Political Scientist Robert D. Putnam: Let Your Lives Speak Louder Than Your Words

Political scientist Robert D. Putnam urged graduating students to consider the impact of their life choices on the greater society during a keynote speech at the Suffolk University College of Arts & Sciences undergraduate commencement.

Putnam, whom the London Sunday Times has called “the most influential academic in the world today,” received the honorary degree Doctor of Humane Letters at the ceremony, one of three Suffolk commencements held on Sunday, May, 21, at the Blue Hills Bank Pavilion on the Boston waterfront. 

See "problems" as "improvement opportunities"

Recalling advice he was once given to recast “problems” as “improvement opportunities,” he acknowledged that this generation of graduates has ample opportunity to create positive change in a nation where divisions run deep.
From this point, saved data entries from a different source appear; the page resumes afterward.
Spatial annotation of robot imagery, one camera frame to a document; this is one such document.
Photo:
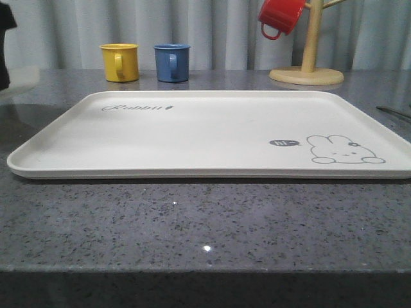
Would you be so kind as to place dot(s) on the silver metal fork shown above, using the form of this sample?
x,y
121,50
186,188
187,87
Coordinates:
x,y
395,112

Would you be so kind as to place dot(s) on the white round plate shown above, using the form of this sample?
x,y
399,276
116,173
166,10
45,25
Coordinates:
x,y
21,80

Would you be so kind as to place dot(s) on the yellow enamel mug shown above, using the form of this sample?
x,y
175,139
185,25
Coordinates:
x,y
120,62

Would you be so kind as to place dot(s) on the cream rabbit serving tray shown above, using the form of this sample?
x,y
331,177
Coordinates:
x,y
174,134

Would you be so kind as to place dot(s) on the blue enamel mug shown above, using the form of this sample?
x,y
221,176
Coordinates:
x,y
172,62

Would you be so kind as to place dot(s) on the red enamel mug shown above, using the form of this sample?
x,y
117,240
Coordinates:
x,y
281,15

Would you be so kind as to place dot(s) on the wooden mug tree stand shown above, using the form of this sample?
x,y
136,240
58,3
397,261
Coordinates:
x,y
307,73

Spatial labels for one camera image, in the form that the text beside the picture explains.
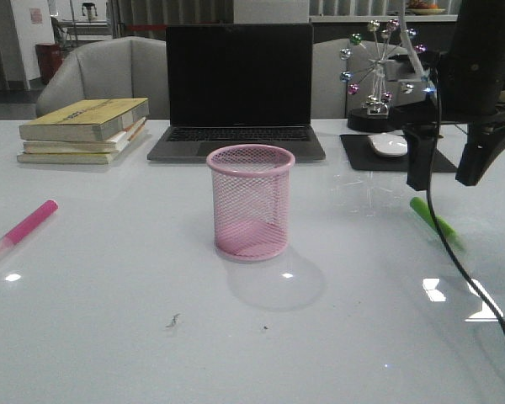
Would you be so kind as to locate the top yellow book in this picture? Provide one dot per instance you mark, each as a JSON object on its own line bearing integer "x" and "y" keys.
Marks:
{"x": 86, "y": 120}

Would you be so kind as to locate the pink mesh pen holder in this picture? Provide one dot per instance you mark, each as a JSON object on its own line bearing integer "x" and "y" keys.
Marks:
{"x": 251, "y": 200}

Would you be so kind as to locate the green highlighter pen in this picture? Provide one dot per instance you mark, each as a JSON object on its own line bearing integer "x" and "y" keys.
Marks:
{"x": 421, "y": 208}

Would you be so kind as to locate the pink highlighter pen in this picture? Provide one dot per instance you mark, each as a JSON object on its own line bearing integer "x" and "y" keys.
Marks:
{"x": 27, "y": 225}

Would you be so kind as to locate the grey armchair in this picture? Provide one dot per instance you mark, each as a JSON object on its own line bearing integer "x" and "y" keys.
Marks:
{"x": 128, "y": 67}
{"x": 332, "y": 84}

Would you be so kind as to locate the bottom yellow book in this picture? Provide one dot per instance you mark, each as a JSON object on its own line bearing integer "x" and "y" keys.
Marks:
{"x": 99, "y": 158}

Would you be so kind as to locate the right grey armchair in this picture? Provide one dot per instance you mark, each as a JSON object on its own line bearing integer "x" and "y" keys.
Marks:
{"x": 332, "y": 84}

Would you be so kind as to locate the ferris wheel desk toy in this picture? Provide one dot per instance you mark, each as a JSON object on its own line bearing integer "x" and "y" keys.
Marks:
{"x": 381, "y": 69}

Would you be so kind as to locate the white computer mouse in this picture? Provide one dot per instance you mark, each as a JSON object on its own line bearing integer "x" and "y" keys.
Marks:
{"x": 388, "y": 145}

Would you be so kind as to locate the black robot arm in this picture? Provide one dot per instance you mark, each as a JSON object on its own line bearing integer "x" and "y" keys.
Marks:
{"x": 479, "y": 29}

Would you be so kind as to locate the red bin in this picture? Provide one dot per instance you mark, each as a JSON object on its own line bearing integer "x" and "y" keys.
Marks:
{"x": 49, "y": 60}

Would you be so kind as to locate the grey open laptop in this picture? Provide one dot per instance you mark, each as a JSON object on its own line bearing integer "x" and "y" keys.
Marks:
{"x": 233, "y": 84}

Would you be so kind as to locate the black mouse pad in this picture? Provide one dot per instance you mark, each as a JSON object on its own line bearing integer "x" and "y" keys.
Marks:
{"x": 362, "y": 158}

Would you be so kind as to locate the middle cream book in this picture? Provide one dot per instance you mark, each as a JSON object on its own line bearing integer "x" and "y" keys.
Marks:
{"x": 79, "y": 146}

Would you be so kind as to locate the yellow book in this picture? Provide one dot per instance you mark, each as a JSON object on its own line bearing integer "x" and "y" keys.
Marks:
{"x": 99, "y": 158}
{"x": 86, "y": 120}

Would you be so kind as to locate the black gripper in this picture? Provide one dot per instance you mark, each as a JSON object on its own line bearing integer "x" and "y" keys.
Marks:
{"x": 468, "y": 90}

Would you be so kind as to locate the fruit bowl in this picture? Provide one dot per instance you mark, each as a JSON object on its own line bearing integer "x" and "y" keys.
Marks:
{"x": 423, "y": 8}

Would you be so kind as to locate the left grey armchair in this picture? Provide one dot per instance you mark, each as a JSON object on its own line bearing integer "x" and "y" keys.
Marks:
{"x": 128, "y": 67}

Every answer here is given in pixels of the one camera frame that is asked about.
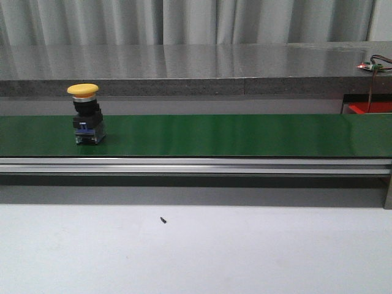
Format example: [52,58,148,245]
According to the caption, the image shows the red plastic bin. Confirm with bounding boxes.
[345,102,392,115]

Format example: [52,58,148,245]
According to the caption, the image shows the small green circuit board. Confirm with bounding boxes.
[357,62,383,72]

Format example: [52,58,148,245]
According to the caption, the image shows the red and black wires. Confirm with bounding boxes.
[366,55,392,114]

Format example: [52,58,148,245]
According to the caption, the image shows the aluminium conveyor side rail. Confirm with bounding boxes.
[1,157,391,176]

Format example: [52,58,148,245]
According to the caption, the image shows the grey stone counter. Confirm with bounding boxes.
[1,41,391,97]

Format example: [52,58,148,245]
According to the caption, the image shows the grey conveyor support leg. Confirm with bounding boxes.
[383,171,392,209]

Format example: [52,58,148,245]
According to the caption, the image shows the grey curtain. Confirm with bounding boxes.
[1,1,375,46]

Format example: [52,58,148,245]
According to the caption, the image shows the green conveyor belt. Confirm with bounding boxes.
[1,114,391,158]

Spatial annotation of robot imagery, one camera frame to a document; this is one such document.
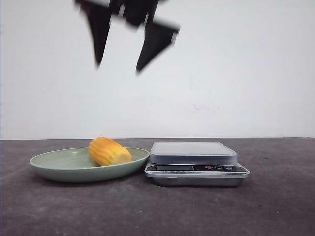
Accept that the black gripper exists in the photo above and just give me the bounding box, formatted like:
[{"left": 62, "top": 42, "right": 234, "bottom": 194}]
[{"left": 74, "top": 0, "right": 180, "bottom": 73}]

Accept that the yellow corn cob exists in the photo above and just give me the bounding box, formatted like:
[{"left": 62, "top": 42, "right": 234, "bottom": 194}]
[{"left": 88, "top": 137, "right": 132, "bottom": 166}]

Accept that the silver digital kitchen scale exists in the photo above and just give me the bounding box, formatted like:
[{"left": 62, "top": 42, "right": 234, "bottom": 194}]
[{"left": 145, "top": 141, "right": 250, "bottom": 187}]

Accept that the light green plate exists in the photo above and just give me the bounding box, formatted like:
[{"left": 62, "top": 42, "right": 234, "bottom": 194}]
[{"left": 29, "top": 147, "right": 150, "bottom": 183}]

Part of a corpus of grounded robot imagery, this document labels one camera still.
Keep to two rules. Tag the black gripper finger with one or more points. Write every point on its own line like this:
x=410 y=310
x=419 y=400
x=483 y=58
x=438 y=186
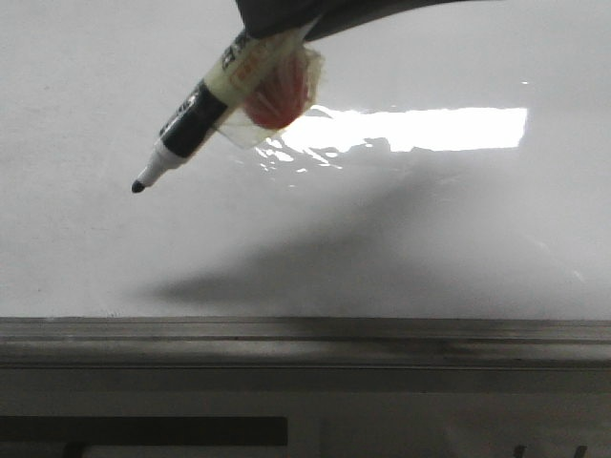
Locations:
x=263 y=18

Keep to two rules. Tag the white whiteboard with aluminium frame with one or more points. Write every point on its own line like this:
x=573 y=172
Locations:
x=446 y=200

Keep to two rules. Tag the black and white whiteboard marker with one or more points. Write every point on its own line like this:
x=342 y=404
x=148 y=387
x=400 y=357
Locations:
x=256 y=88

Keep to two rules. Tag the black label strip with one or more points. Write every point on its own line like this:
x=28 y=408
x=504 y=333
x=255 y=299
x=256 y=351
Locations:
x=148 y=431

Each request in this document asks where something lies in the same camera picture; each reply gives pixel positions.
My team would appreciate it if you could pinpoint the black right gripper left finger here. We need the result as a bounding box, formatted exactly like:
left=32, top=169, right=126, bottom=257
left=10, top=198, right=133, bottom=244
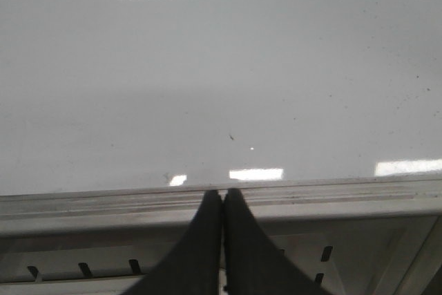
left=124, top=190, right=222, bottom=295

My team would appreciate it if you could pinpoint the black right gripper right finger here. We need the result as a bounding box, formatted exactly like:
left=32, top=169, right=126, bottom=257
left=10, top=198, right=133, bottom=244
left=224, top=188, right=329, bottom=295

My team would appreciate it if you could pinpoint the aluminium whiteboard frame rail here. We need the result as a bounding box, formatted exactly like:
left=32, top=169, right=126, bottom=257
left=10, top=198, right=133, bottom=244
left=1, top=174, right=441, bottom=237

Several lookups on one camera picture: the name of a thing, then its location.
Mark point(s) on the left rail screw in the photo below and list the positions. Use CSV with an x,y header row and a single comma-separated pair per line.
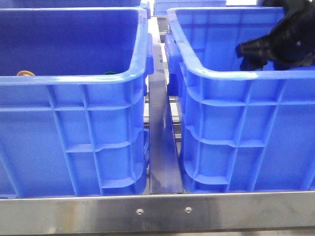
x,y
139,211

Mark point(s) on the blue plastic crate right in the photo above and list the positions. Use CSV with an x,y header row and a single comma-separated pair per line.
x,y
242,131

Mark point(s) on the blue plastic crate left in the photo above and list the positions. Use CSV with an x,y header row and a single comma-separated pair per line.
x,y
70,130

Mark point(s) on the blue crate rear left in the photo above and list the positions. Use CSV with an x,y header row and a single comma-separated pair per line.
x,y
73,3

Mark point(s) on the rail screw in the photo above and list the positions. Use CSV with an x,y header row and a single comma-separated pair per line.
x,y
188,209
139,211

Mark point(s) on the blue crate rear right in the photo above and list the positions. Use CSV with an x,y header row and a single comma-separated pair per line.
x,y
161,6

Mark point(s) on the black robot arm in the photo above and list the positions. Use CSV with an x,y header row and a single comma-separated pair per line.
x,y
289,6

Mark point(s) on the yellow push button switch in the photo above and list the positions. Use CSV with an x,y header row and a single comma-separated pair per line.
x,y
25,73

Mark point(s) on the right rail screw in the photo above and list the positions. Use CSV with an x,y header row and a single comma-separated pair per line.
x,y
188,209

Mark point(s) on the blue plastic crate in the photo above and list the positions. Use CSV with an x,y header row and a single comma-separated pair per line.
x,y
70,130
242,131

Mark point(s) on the green push button switch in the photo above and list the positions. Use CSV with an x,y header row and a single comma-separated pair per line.
x,y
110,73

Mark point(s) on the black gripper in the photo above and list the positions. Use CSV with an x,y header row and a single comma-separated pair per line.
x,y
289,45

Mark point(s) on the stainless steel front rail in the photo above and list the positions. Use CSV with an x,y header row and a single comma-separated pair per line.
x,y
162,213

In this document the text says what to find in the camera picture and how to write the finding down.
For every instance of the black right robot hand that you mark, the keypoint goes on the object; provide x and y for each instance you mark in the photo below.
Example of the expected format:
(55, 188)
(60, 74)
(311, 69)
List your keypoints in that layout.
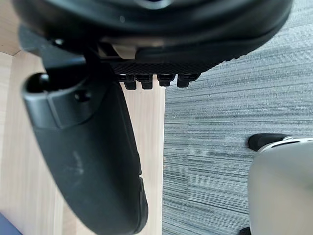
(83, 147)

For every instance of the light wood cabinet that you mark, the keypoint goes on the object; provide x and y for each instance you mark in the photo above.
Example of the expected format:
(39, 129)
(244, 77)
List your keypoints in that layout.
(22, 171)

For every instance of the blue folder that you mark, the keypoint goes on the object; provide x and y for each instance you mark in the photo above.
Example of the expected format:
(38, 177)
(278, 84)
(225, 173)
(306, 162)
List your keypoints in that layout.
(6, 224)

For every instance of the dark robot foot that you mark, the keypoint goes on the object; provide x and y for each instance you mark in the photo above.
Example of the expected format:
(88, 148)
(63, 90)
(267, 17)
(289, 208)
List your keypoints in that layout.
(262, 141)

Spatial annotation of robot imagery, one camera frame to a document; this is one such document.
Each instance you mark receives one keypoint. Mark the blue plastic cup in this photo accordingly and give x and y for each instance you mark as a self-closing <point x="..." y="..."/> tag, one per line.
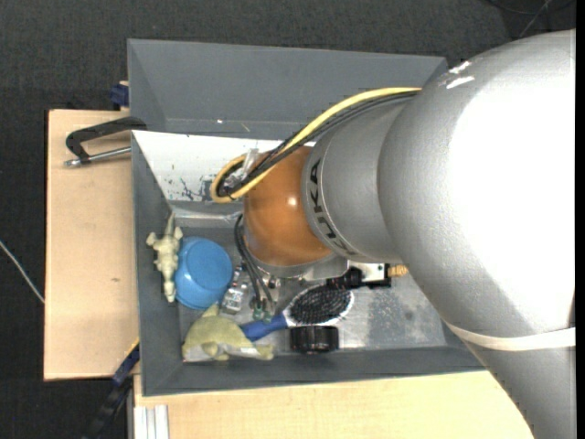
<point x="203" y="272"/>

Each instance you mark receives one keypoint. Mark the yellow-green plush toy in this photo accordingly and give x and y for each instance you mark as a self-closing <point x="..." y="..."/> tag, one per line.
<point x="215" y="334"/>

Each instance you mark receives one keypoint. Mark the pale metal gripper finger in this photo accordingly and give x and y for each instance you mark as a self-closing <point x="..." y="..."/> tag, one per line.
<point x="232" y="299"/>
<point x="237" y="276"/>

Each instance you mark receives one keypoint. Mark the pale green toy dinosaur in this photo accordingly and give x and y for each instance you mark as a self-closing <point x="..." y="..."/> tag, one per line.
<point x="166" y="252"/>

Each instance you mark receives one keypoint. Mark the grey metal bin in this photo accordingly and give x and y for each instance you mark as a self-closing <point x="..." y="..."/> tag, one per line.
<point x="274" y="89"/>

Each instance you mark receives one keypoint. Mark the pale cardboard board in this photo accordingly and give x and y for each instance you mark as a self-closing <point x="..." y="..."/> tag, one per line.
<point x="87" y="245"/>

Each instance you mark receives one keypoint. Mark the black round puck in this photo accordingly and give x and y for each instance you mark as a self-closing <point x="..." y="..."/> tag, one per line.
<point x="314" y="338"/>

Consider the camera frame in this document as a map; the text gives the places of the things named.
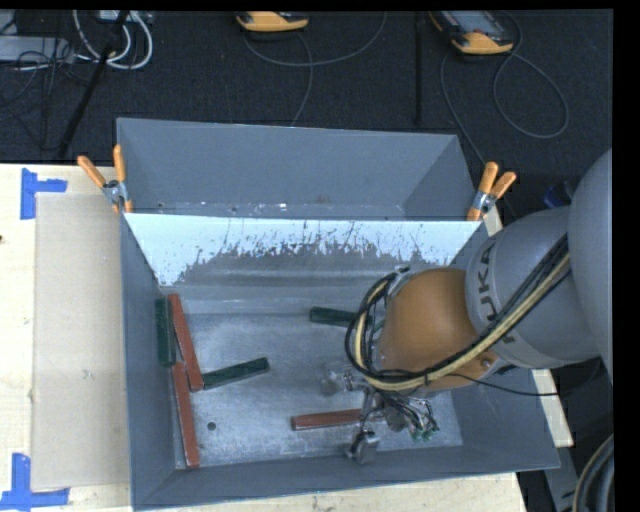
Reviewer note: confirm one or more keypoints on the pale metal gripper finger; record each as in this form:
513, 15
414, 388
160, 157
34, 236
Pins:
334, 381
364, 446

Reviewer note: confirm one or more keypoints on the red-brown flat block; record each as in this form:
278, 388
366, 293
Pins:
186, 420
325, 419
186, 345

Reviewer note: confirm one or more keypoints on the dark green flat block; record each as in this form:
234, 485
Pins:
164, 332
235, 373
330, 316

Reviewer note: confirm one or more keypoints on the grey metal bin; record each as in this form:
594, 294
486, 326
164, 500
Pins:
280, 170

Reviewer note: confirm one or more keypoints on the pale wood flat board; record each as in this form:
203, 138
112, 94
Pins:
75, 325

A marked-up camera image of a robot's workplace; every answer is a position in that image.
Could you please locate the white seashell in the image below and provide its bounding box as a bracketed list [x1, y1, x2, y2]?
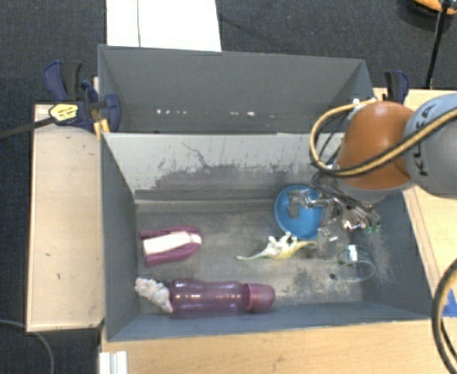
[134, 277, 174, 314]

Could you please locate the grey metal bin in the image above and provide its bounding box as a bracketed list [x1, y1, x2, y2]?
[97, 44, 437, 343]

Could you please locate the pale yellow toy dinosaur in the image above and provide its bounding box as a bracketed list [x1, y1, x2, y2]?
[236, 231, 319, 262]

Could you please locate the clear glass object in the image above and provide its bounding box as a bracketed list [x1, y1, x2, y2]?
[335, 244, 378, 284]

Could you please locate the purple and white stapler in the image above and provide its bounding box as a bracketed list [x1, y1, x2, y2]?
[139, 225, 204, 268]

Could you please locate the blue bowl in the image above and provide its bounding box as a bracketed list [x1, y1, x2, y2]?
[273, 184, 326, 240]

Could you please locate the purple plastic bottle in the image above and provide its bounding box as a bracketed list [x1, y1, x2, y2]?
[168, 278, 277, 319]

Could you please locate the pale wood board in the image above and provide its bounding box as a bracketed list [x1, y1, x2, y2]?
[25, 103, 107, 333]

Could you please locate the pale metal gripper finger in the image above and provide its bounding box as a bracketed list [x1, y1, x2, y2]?
[316, 225, 339, 259]
[288, 189, 325, 219]

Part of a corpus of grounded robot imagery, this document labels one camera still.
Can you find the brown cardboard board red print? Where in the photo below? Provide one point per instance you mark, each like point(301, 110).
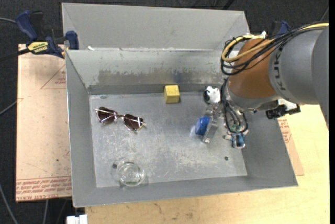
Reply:
point(42, 123)

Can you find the blue cylinder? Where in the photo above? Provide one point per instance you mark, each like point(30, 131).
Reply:
point(202, 125)

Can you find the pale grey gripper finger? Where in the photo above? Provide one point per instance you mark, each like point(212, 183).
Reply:
point(194, 131)
point(212, 126)

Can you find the clear glass bowl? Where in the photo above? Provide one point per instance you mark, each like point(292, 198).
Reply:
point(130, 172)

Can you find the grey metal bin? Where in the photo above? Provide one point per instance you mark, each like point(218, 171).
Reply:
point(162, 149)

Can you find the black and white toy animal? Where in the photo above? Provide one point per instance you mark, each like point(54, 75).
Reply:
point(212, 94)

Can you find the yellow cube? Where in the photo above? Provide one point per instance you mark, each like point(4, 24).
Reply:
point(172, 93)

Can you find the black cylinder on white bracket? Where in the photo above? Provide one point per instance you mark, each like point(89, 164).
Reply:
point(281, 111)

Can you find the heart-shaped sunglasses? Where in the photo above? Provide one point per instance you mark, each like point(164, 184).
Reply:
point(131, 121)

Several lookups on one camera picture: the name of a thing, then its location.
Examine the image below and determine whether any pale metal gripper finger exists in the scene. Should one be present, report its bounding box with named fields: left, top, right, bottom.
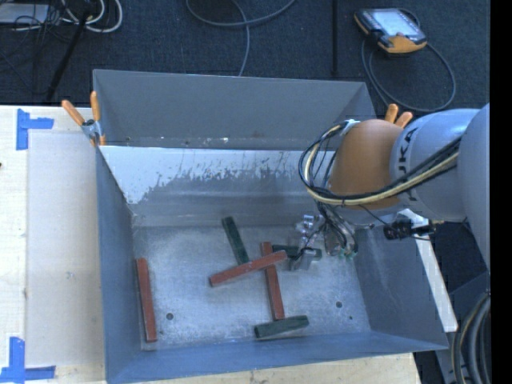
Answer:
left=294, top=214, right=319, bottom=250
left=289, top=236, right=323, bottom=272

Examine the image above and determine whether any dark green flat block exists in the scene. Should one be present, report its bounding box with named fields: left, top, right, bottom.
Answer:
left=254, top=314, right=310, bottom=339
left=271, top=244, right=323, bottom=261
left=221, top=216, right=251, bottom=266

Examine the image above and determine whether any red-brown flat block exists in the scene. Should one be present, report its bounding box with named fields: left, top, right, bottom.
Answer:
left=208, top=250, right=289, bottom=288
left=259, top=241, right=286, bottom=322
left=134, top=257, right=158, bottom=343

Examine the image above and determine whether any grey metal bin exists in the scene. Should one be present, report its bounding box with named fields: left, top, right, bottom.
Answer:
left=92, top=69, right=450, bottom=384

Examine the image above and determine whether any black cylinder on white bracket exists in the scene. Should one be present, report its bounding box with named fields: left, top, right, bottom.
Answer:
left=382, top=209, right=446, bottom=242

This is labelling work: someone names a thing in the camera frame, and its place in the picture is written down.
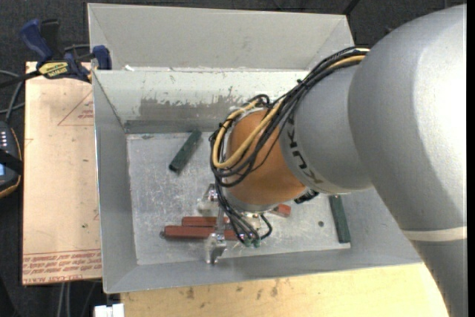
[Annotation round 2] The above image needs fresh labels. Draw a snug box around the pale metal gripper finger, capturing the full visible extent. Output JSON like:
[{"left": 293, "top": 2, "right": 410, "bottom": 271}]
[
  {"left": 203, "top": 232, "right": 228, "bottom": 265},
  {"left": 195, "top": 183, "right": 220, "bottom": 215}
]

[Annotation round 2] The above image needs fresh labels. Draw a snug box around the grey metal bin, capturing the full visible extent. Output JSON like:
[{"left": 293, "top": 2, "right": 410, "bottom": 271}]
[{"left": 87, "top": 2, "right": 425, "bottom": 295}]

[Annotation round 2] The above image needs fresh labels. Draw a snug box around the dark green flat block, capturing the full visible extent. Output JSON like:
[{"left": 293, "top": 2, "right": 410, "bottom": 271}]
[
  {"left": 168, "top": 128, "right": 203, "bottom": 176},
  {"left": 328, "top": 195, "right": 352, "bottom": 244}
]

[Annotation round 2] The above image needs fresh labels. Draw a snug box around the brown cardboard board, red print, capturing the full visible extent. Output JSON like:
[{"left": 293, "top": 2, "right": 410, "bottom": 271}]
[{"left": 22, "top": 61, "right": 103, "bottom": 287}]

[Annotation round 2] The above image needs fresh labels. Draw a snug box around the black cylinder on white bracket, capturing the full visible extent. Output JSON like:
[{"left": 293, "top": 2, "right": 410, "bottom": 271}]
[{"left": 294, "top": 189, "right": 319, "bottom": 205}]

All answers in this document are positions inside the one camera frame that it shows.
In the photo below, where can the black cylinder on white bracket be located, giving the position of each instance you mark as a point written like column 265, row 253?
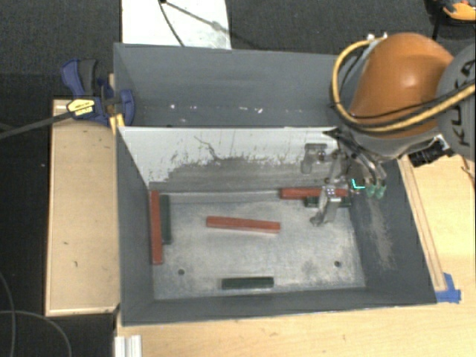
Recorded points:
column 427, row 154

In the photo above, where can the red-brown flat block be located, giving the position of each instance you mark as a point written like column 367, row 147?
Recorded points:
column 156, row 233
column 241, row 224
column 299, row 193

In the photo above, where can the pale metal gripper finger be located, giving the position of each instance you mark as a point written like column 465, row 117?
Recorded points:
column 334, row 208
column 320, row 210

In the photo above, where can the dark green flat block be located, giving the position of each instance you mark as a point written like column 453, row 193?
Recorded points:
column 166, row 219
column 247, row 283

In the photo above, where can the grey metal bin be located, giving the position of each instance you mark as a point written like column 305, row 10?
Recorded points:
column 238, row 87

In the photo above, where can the pale wood board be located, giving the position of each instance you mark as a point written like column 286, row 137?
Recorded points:
column 82, row 206
Evoking the words he heard as a college student attending President John F. Kennedy’s inauguration, he said: “Your generation has the challenge and the opportunity to hear again Kennedy’s challenge. Ask not what others can do for you. Ask what you can do for others.”

Putnam said America has “failed Kennedy’s challenge, for in my lifetime America has become much less a ‘we’ society and much more an ‘I’ society.”

Putnam drew parallels between deeply divided modern America and the Gilded Age a century ago -- another time of extreme income inequality, social upheaval and anti-immigrant violence, high rates of political corruption, and failing confidence in major political parties. He cited the founding of new civic organizations during the Progressive Era that followed, including Suffolk University in 1906, as steps that set the country “on a new upward course.” 

New grads can transform America

He asked these new graduates to work at transforming an America that has become economically and politically polarized, less generous materially and emotionally, and where people fail to connect civically.

“You are the heirs of those Americans, including young immigrants, and your generation faces exactly the same challenges they did a century ago,” said Putnam, urging graduates to rise to the challenges with the same ingenuity as earlier reformers. “That generation did not believe the future would take care of itself, and neither should you.”

“Raise your voices, to be sure, but talk is not enough," he said. "Your lives will speak more loudly than your voices. What will your life choices say?”

The Suffolk Experience

Marisa Kelly with a student

In her speech, Suffolk Acting President Marisa Kelly enumerated experiences that have shaped the graduating class, many of which prepared them to meet the needs Putnam described:

“You spent thousands of hours helping your community through service learning projects and volunteerism. You built homes for families across the country with Habitat for Humanity. You served as Big Brothers and Big Sisters. You helped create community for children and families battling cancer and prepared meals for people fighting chronic illnesses; You tutored and mentored children in after-school programs and helped young people develop writing skills,” she said.

“The Suffolk Experience is a powerful thing. I suspect the experience that you gained during your time at Suffolk has changed your lives forever. And the experiential learning that you embraced –- both inside and outside of the classroom -- will make a world of difference in your futures.” 

Putnam is the Peter and Isabel Malkin Professor of Public Policy at Harvard. He has written 15 books, translated into more than 20 languages. His most recent book is Our Kids: The American Dream in Crisis, which examines inequality and the American “opportunity gap.”

The College of Arts & Science undergraduate Class of 2017 is made up of 653 new alumni. 

The University conveyed a total of 2,029 undergraduate and advanced degrees during weekend ceremonies.